Önsöz, sayfa 10-11.
İnsanlar başkalarının acı ve ıstırapları karşısında anlayış ve merhamet duyarlar; ne yazık ki aynı zamanda birbirimize mutsuzluk ve ıstırap da veririz, ya da insan elinden çıkma felaketlerin etkilerini görmezden geliriz. İşte insanların birbirlerine yaptıklarını, Mayak (Rusya), Semipalatinsk (Kazakistan), Çernobil (Ukrayna) ve Tomsk'taki (Rusya) nükleer felaketler nedeniyle kuşaklar boyu çekilen ve daha da çekilecek acıları konu alan bir kitap bu elinizdeki.
Greenpeace, bu kitabı nükleer çağın insanlık trajedilerini göstermek için hazırladı. Bu kitap, nükleer felaketlerin etkisine maruz kalmış, hâlâ da kalmakta olan binlerce insanın yürekliliklerine adanmıştır. Hem hayatın sert gerçekleriyle baş etmekte her gün gösterdikleri yüreklilik ve azim için hayatta kalanlara, hem de hayatlarını kaybedenlere bir saygı duruşu olarak...
Beyaz Rusya'da, minik Annya Pesenko, "Sertifika No: 000358" diye tanınıyor.
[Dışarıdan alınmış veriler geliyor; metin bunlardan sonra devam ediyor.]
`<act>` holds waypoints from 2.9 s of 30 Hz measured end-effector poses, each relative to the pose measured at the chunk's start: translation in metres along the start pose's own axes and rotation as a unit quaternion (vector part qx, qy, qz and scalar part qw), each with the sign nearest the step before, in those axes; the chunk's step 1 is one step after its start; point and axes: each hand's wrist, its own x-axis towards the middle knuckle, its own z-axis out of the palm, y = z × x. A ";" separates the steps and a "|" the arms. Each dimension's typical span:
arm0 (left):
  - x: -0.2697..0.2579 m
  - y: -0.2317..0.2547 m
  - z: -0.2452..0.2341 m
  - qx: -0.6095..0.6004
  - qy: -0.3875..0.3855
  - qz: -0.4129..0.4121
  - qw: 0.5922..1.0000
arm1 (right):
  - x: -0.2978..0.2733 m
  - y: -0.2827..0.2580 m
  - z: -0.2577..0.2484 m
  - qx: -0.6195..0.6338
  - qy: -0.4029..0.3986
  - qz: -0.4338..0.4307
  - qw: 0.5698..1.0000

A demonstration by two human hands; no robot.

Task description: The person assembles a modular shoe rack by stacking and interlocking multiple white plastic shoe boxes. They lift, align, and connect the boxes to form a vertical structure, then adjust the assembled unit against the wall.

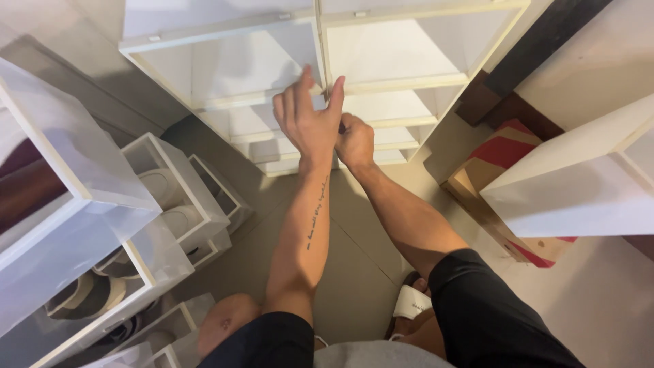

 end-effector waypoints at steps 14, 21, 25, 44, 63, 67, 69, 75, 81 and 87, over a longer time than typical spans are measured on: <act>0.009 0.003 0.007 0.044 -0.086 -0.052 0.994 | 0.000 -0.005 -0.002 -0.041 -0.018 0.032 0.998; 0.056 0.036 -0.006 -0.040 -0.028 -0.018 0.999 | -0.001 -0.016 -0.009 -0.029 -0.028 0.030 0.999; 0.075 0.038 -0.009 -0.060 -0.059 -0.046 0.995 | 0.005 -0.029 -0.015 -0.083 -0.067 0.079 0.991; 0.070 0.026 -0.025 -0.214 -0.079 -0.050 0.972 | 0.039 -0.048 -0.046 -0.066 -0.148 -0.026 0.986; 0.103 0.034 -0.009 -0.358 -0.132 -0.387 0.839 | 0.046 -0.036 -0.059 0.496 -0.151 0.217 0.827; 0.106 0.035 -0.007 -0.325 -0.165 -0.367 0.856 | 0.050 -0.032 -0.059 0.499 -0.143 0.214 0.827; 0.095 0.031 -0.006 -0.319 -0.161 -0.357 0.863 | 0.049 -0.025 -0.064 0.492 -0.177 0.194 0.830; 0.014 0.000 0.005 -0.365 0.017 -0.446 0.817 | 0.051 -0.013 -0.067 0.457 -0.182 0.172 0.854; -0.040 -0.050 0.006 -0.086 0.209 -0.320 0.920 | 0.037 -0.002 -0.060 0.363 -0.160 0.111 0.911; 0.006 -0.123 -0.039 -0.088 0.218 -0.377 0.896 | 0.031 -0.001 -0.115 -0.113 0.140 -0.325 0.928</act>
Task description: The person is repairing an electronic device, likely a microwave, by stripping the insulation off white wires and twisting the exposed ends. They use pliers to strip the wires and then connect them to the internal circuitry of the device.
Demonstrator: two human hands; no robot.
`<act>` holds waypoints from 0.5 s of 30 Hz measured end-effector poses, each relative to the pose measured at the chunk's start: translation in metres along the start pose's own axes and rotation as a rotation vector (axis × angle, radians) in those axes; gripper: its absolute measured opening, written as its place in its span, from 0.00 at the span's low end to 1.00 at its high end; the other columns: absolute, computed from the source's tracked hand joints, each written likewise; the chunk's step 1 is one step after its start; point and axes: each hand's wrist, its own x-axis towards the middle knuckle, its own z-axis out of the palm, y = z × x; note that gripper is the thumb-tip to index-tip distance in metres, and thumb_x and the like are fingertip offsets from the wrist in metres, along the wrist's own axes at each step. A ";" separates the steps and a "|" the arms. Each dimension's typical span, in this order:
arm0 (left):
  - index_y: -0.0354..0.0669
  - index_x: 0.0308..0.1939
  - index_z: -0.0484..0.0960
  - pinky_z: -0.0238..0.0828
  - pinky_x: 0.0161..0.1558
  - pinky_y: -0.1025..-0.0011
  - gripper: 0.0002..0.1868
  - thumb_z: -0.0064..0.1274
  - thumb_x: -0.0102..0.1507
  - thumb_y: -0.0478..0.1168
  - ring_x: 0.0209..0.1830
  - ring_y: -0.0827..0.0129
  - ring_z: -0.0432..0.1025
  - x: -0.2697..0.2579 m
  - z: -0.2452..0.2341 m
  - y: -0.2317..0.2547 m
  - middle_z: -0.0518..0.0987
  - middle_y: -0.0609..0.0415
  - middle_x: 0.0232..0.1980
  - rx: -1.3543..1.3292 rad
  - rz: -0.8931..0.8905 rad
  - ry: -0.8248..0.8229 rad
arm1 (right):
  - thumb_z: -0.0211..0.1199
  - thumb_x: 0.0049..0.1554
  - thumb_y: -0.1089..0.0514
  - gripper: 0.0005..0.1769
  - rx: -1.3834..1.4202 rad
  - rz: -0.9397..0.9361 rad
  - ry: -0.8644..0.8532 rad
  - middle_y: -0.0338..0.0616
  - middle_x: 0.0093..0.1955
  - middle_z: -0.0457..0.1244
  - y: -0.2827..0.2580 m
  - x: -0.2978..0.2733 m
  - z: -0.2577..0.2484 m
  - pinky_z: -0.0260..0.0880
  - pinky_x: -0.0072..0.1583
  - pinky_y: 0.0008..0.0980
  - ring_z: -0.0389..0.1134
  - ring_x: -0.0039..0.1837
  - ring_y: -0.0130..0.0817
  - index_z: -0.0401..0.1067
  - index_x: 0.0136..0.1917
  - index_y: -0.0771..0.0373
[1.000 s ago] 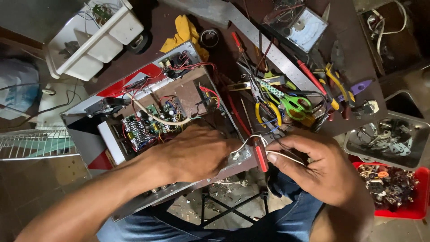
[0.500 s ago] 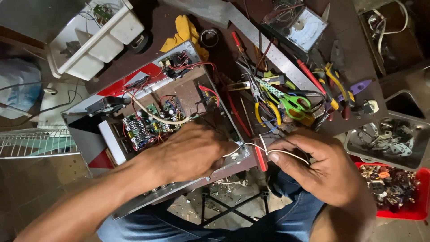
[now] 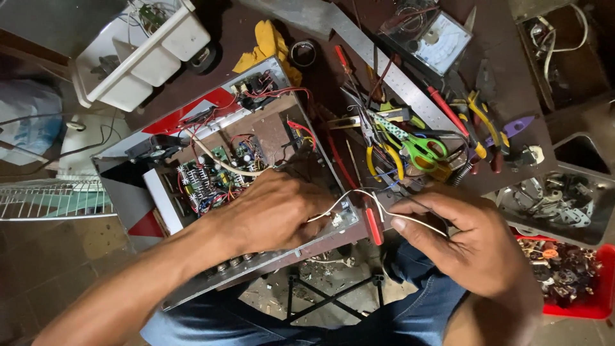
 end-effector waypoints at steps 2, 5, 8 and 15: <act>0.45 0.49 0.83 0.74 0.19 0.74 0.14 0.56 0.59 0.36 0.24 0.63 0.80 0.002 0.001 -0.001 0.85 0.47 0.48 -0.015 0.020 -0.008 | 0.66 0.52 0.58 0.13 0.010 0.008 -0.004 0.38 0.47 0.75 0.002 -0.001 0.001 0.78 0.55 0.21 0.76 0.49 0.24 0.79 0.51 0.61; 0.48 0.48 0.82 0.69 0.21 0.72 0.12 0.55 0.60 0.37 0.19 0.65 0.71 0.002 0.004 -0.003 0.77 0.49 0.35 0.005 -0.006 -0.085 | 0.66 0.52 0.58 0.13 0.026 0.053 -0.006 0.38 0.47 0.75 -0.002 0.000 0.001 0.77 0.55 0.21 0.77 0.49 0.24 0.80 0.51 0.61; 0.51 0.32 0.75 0.66 0.22 0.72 0.06 0.53 0.64 0.38 0.15 0.69 0.63 -0.001 0.008 -0.007 0.72 0.56 0.20 0.061 -0.006 -0.133 | 0.66 0.52 0.58 0.13 0.023 0.038 -0.011 0.38 0.46 0.75 0.001 0.001 0.001 0.79 0.52 0.21 0.78 0.47 0.24 0.80 0.51 0.61; 0.46 0.27 0.78 0.75 0.33 0.70 0.09 0.56 0.62 0.34 0.23 0.67 0.74 -0.006 0.011 -0.011 0.83 0.57 0.30 0.098 0.117 -0.035 | 0.65 0.52 0.59 0.14 0.042 0.064 -0.008 0.39 0.48 0.76 0.002 -0.002 0.001 0.80 0.54 0.21 0.79 0.48 0.26 0.79 0.52 0.62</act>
Çok sayıda mağdurla "başa çıkmak" için Annya'ya bir kimlik numarası verildi çünkü bu onun adıyla uğraşmaktan daha kolay. Sertifika No: 000358, çalınmış bir hayatın simgesi haline geldi. Peki ama bu simge bizlere bir sorumluluk yüklemiyor mu?
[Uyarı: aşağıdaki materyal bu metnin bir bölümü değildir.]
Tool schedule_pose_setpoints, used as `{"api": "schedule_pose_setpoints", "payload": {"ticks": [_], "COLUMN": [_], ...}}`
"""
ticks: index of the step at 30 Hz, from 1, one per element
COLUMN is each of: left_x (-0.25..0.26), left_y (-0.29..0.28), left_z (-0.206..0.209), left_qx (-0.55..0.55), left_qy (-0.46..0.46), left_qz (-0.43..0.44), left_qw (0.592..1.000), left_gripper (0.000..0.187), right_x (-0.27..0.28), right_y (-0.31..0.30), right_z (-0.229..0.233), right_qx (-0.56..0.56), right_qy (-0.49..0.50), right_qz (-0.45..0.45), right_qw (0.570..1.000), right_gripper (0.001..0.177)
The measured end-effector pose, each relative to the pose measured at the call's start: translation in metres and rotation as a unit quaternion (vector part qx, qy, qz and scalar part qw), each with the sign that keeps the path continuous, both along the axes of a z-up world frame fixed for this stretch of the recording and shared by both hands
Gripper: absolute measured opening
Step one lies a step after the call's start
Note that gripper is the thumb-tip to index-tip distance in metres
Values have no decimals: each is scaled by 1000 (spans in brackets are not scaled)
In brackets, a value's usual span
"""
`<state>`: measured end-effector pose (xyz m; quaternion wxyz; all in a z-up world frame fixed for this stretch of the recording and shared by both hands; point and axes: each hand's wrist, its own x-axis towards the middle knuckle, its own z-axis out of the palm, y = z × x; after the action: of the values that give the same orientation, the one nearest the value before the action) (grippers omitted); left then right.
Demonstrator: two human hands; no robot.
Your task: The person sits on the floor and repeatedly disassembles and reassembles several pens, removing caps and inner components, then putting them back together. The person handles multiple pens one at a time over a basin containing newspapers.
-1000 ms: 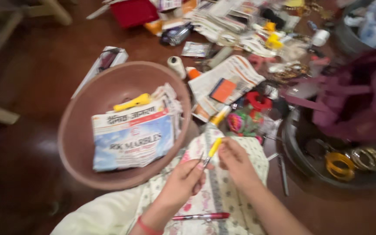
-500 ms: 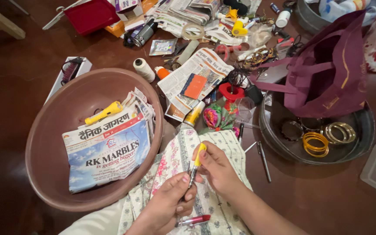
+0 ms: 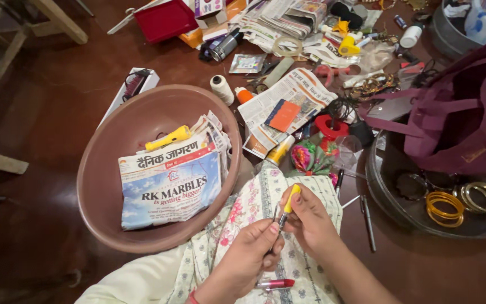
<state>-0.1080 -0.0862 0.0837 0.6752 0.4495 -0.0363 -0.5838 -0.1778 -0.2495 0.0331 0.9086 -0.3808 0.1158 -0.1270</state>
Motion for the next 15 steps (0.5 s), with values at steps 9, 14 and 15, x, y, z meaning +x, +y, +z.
{"api": "schedule_pose_setpoints", "payload": {"ticks": [9, 14, 15], "left_x": [-2, -2, -2], "left_y": [-5, -4, -5], "left_z": [-10, -4, -1], "left_qx": [98, 132, 135], "left_qy": [-225, -374, -394], "left_qz": [42, 39, 46], "left_qw": [969, 917, 908], "left_gripper": [24, 25, 22], "right_x": [7, 10, 10], "right_y": [7, 17, 18], "right_z": [-22, -11, -8], "right_qx": [-48, -69, -79], "right_qy": [22, 41, 46], "right_qz": [-63, -115, -127], "right_qw": [997, 990, 988], "right_gripper": [31, 27, 27]}}
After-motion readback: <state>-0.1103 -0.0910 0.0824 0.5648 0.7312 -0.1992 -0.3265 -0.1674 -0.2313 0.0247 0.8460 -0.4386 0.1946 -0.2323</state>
Hem ürkütücü hem de kabul edilemez olan şey şu ki, bugün hâlâ Batı Avrupalı bazı şirketler radyoaktif atıkların bir kısmını geçmişte nükleer felaketlerden etkilenmiş bölgelere ihraç etmeyi sürdürüyorlar.
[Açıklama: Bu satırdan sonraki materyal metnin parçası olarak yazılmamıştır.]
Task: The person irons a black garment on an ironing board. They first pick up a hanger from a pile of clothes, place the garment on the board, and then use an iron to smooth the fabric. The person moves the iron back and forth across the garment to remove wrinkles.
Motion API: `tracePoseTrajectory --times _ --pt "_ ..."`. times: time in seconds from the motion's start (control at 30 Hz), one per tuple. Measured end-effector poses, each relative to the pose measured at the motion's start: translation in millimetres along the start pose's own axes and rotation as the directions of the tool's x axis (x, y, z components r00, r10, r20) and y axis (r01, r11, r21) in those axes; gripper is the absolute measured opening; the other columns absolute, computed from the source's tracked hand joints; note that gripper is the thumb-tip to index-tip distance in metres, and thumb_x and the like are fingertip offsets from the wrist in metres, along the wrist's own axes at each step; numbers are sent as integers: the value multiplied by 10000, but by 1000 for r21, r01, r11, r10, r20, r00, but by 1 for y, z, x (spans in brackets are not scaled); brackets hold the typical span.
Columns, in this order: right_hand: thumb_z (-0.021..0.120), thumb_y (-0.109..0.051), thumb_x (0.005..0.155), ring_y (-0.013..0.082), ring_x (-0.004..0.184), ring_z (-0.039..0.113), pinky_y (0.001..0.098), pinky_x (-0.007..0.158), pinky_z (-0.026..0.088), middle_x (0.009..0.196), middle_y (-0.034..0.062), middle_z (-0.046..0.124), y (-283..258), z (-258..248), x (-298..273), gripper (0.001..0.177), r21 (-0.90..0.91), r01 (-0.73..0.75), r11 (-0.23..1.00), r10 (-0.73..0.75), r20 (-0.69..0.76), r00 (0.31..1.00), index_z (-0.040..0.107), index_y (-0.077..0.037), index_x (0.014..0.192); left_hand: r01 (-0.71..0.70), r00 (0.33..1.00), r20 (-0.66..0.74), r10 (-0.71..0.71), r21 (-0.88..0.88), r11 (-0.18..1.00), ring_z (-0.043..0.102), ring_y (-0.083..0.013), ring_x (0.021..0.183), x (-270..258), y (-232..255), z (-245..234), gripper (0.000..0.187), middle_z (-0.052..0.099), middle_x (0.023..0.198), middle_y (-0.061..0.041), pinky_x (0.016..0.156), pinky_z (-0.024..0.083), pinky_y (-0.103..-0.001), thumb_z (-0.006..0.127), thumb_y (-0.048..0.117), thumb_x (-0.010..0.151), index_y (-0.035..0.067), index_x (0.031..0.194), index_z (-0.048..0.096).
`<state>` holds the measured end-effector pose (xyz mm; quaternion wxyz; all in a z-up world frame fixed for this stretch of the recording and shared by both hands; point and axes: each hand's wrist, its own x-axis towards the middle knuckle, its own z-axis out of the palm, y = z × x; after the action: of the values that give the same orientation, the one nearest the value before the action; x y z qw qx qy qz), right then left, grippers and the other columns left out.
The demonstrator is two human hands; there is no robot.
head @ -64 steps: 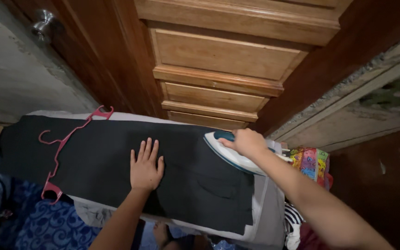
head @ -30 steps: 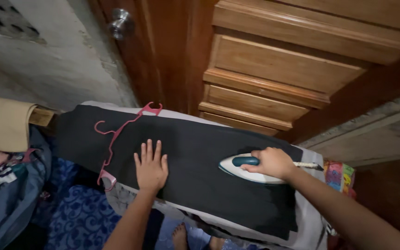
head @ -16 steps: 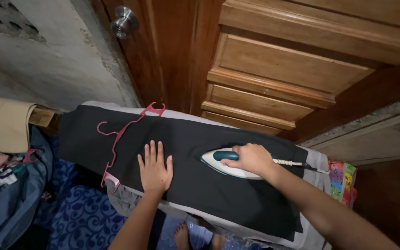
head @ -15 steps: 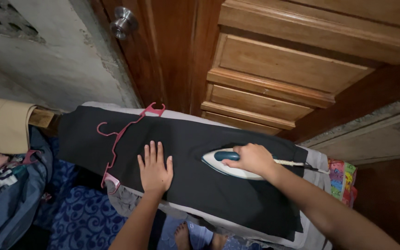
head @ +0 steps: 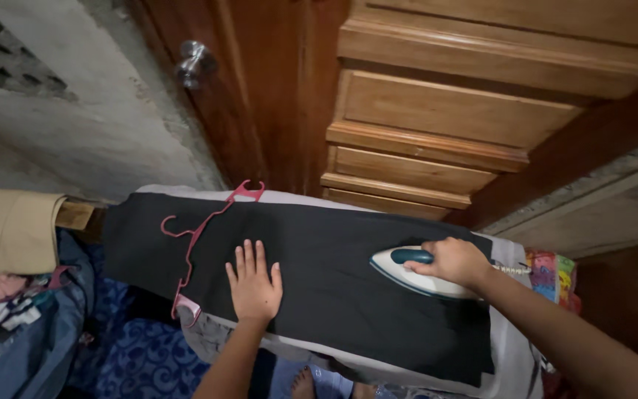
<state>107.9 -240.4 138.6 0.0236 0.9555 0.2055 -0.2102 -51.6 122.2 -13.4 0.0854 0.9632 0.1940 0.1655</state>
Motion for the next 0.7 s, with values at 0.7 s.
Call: tracePoseTrajectory --times 0.7 --pt "661 -653 832 287 643 734 418 692 573 690 187 735 173 -29 -94 652 514 -269 814 453 -274 848 801 -24 937 -727 353 115 928 -591 350 418 -324 1485 -28 290 2 506 542 1475 -98 1238 246 -582 673 339 899 108 1344 607"
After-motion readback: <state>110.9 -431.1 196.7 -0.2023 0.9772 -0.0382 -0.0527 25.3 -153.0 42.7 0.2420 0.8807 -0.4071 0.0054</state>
Şimdilerde Mayak, Semipalatinsk ve hatta Çernobil'e büyük miktarlarda, yüksek seviyede radyoaktif atık ihraç etme planları yapılıyor. Bu planlar Uluslararası Atom Enerjisi Ajansı (IAEA) tarafından da destekleniyor. Nükleer endüstrisi bu insanların ıstıraplarını işte böyle cevaplıyor: onların evlerini ve yurtlarını "kurban alanı" ilan ederek. Batılı şirketler bu halklara, maruz kaldıkları ciddi tıbbi, ekonomik, ekolojik ve sosyal sorunları çözmeleri için destek vermek yerine, buralara atılıp unutulacak daha da fazla zehirli atık ihraç etmek üzere ticaret anlaşmaları müzakere ediyor.
Beyaz Rusya'daki Buda Kaşelevo'da Çernobil kazası kurbanlarından biri olan dokuz yaşındaki Nastya Eremenko, üç yaşından beri rahim ve akciğer kanseriyle yaşıyor. Size "neden ben?" diye sorsaydı ona dönüp de "çünkü Beyaz Rusya'da yaşıyorsun," diye cevap verebilir miydiniz? Kuşkusuz hayır. Öyleyse neden enerji üreticilerimizin böyle cevap vermesine müsaade ediyoruz?
Bu insanların maruz kaldıkları çevresel ayrımcılığın ve ırkçılığın açık kanıtıdır. Batı Avrupa'nın kamu hizmeti şirketleri ve endüstrisi, Paris civarına ya da Helsinki varoşlarına radyoaktif atık dökmeyi düşünmeye bile cesaret edemezdi.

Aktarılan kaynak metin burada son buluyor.